Lettre à mon frère

J'ai rangé la maison, trié le linge, fait les lessives et remis la vaisselle en place. J'ai fait ma confiture et passé la serpillière. Passé 2 ou 3 coups de fils pour m'assurer que tout allait bien. Et puis j'ai attendu. Attendu que l'on m'appelle pour me dire ce que je voulais entendre. Que tout allait bien, que tout s'était bien passé et que la route a été bonne.
Seule à présent dans la grande maison vide, j'ai tout le temps pour penser à ces quelques jours passés ensemble. Ces quelques jours au goût d'enfance inachevée, celle que l'on a toujours plaisir à retrouver.
J'ai aimé parler avec toi.

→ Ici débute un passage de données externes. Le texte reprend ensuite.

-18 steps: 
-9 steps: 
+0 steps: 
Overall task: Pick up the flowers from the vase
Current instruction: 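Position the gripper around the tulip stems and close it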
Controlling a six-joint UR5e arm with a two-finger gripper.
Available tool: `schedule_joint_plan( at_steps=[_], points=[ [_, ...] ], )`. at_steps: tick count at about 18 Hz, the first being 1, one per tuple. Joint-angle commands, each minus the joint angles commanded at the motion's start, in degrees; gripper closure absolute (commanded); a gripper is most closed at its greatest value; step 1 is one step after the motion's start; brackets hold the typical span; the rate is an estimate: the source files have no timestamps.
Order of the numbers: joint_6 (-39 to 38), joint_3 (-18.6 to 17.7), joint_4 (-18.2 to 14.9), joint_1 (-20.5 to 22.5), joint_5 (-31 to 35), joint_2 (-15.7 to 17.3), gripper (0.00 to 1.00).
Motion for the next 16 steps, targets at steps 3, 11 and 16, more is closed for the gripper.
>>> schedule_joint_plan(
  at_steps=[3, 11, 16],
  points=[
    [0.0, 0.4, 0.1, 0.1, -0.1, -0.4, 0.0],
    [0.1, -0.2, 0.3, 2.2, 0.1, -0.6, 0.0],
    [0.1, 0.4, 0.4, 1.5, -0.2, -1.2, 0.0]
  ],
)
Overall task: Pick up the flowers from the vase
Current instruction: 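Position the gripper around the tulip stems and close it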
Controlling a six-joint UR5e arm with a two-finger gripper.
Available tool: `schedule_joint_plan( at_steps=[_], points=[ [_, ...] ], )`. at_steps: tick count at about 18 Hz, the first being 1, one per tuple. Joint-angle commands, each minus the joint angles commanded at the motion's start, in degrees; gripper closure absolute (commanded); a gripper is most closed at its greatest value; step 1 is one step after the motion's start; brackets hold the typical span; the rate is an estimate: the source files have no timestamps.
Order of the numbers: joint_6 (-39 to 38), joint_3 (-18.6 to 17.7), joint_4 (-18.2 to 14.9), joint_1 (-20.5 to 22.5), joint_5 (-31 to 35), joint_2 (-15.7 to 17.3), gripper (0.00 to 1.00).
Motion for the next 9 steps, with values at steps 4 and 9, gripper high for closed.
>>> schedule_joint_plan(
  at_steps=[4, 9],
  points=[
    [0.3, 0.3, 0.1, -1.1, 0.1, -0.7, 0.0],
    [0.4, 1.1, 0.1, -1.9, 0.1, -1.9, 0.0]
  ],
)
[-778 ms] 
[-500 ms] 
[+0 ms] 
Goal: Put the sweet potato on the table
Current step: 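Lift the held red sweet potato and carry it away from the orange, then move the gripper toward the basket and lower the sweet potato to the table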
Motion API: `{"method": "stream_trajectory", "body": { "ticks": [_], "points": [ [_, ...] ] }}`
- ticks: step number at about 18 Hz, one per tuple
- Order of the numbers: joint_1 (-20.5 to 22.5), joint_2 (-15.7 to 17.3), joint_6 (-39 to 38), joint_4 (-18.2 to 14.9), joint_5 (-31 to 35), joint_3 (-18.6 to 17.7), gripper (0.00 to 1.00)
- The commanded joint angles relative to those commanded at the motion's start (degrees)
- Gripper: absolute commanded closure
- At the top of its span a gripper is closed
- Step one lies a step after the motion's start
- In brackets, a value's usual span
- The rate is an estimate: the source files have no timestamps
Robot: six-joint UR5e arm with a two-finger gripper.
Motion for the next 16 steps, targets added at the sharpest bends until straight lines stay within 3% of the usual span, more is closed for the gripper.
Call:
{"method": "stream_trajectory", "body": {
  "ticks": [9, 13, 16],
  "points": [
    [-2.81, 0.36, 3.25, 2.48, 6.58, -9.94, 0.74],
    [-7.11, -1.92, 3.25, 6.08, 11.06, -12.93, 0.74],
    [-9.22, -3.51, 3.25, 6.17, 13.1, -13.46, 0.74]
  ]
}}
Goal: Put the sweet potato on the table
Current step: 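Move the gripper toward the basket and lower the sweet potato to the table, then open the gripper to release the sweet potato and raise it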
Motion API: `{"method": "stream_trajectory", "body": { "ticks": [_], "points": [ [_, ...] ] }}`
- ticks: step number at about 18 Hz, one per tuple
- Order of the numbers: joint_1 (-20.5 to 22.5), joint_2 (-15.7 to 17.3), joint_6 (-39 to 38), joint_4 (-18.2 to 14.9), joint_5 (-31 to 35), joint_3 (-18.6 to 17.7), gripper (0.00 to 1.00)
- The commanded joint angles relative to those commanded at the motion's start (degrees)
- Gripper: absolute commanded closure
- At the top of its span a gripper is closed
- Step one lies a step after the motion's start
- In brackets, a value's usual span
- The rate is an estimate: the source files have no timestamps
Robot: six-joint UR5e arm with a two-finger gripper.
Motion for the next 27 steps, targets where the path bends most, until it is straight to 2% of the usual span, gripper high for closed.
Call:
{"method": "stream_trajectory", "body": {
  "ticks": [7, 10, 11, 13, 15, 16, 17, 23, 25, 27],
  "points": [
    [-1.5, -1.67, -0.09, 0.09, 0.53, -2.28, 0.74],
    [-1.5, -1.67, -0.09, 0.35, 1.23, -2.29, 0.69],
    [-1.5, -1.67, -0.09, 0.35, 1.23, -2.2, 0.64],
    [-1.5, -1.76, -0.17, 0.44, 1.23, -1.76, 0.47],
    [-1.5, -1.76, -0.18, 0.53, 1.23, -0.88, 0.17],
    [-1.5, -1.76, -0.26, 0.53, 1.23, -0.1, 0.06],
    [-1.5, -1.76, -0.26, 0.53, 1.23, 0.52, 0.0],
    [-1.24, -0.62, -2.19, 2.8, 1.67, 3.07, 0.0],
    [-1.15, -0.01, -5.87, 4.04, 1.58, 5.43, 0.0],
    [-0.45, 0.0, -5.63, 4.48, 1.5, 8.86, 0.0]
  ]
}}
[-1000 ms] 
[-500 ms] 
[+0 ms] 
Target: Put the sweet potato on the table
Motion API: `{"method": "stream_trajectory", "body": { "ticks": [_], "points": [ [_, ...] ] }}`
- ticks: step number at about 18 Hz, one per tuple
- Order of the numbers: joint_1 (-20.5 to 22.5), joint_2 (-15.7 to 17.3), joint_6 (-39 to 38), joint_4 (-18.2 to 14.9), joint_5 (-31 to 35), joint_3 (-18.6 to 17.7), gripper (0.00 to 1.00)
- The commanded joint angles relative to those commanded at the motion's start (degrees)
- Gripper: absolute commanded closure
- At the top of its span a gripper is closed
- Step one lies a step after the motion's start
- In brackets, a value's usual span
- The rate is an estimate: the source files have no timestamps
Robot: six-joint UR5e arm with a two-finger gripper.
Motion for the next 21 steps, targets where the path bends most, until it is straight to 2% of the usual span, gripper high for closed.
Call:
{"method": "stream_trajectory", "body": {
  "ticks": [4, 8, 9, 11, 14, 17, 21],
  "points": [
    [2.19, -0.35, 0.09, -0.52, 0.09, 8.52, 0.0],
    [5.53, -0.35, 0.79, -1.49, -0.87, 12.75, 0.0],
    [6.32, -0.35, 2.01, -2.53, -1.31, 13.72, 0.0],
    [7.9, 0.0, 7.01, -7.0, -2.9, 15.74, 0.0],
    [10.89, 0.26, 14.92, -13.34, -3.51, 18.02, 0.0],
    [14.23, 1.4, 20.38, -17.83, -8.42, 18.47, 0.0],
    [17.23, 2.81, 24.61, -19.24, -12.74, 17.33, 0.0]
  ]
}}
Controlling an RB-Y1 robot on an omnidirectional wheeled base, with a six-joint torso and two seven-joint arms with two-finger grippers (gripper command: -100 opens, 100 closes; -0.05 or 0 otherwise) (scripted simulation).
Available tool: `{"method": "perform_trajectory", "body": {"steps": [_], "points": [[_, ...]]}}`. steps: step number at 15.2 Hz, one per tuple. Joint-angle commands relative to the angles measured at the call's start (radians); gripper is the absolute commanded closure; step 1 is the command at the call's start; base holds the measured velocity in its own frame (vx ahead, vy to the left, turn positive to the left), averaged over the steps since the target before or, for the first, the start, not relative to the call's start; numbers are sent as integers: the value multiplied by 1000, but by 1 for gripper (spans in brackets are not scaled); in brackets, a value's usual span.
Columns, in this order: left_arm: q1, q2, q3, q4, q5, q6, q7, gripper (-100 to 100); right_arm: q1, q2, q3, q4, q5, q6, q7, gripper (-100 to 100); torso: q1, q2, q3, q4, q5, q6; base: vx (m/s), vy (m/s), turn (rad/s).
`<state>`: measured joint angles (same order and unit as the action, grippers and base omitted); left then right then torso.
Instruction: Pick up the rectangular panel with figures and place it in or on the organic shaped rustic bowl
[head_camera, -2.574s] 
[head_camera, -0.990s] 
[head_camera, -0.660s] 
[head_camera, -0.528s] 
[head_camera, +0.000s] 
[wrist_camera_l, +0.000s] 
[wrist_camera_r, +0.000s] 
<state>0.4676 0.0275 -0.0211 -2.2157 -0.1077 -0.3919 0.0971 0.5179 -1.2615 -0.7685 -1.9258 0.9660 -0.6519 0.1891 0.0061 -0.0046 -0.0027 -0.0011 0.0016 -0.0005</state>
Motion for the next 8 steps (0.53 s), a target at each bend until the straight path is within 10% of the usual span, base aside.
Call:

J'ai aimé parcourir la campagne à la recherche du passé en ta compagnie.  Ce passé d'ici, mais si semblable à celui de là bas, celui de notre campagne qui nous a façonnés qui nous a endurcis mais qui nous a donné ces belles racines dont nous sommes  fiers. J'ai aimé ces fois où tu m'as faite rire. J'ai aimé tes mots d'humour. Celui qui est le nôtre. On parle ici et même ailleurs de l'esprit des Mortemart, celui dont la comtesse de Montespan, soit disant, était pourvue. Chez nous pas de comtesse, la seule que nous connaissions c'était la vache du cantonnier, allant brouter sur les chemins. Mais j'ai retrouvé dans tes phrases et dans tes mots, ces quelques traits qui nous caractérisent à notre façon. Cet humour simple. Cet humour fin. Notre patois mis à contribution, nous avons rigolé des quelques uns, dont quand nous étions petits, nous rions parfois de leurs fadaises. Ont défilé à notre table, le pépé Jean, le Grenouillou, le pépé Labbaye et le docteur Fréjafond dont nous craignions les horribles piqures, la cave à ra où on nous enfermait et parfois nous oubliait, à l'école, la brave Marie Darterre qui venait rappeler à l'instituteur ou à sa femme chargée de l'école aux plus petits,  qu'ils nous avaient enfermés et qu'il serait peut être temps de nous libérer... Ont défilés aussi, le Mourette avec ses boeufs, nos oncles et tantes et tous ceux que nous avons connu et avec qui, avons partagé des moments merveilleux, tant qui sont partis, ne laissant plus trace d'un passé profondément enfoui.  Nous avons aussi abordés les jours plus sombres, ceux qui rappellent que parfois l'enfance déraille et que tout n'est pas toujours trés gai. Les affres les remords et les regrets font partie du lot qu'il nous faut accepter. Que le passé est le passé et que quel qu'il soit nous n'y pouvons rien changer. Moi et mon enfance dorée, toi et la tienne désarticulée. Nous n'avons pas choisi. C'était ainsi. Si j'ai beau jeu, moi aujourd'hui, cela ne doit pas me faire oublier la souffrance que  d'autres, vous en particulier, avaient eu à endurer. J'y pense parfois mais ne pouvant rattraper ces bonheurs d'enfance déchirés, je m'efforce de donner un peu de ce que j'ai. Ces quelques jours trop vite passés, tu le disais ce matin, ont été de vrais moments de fraternité. De celle qui se construit jour aprés jour et pour cela je voulais t'en remercier.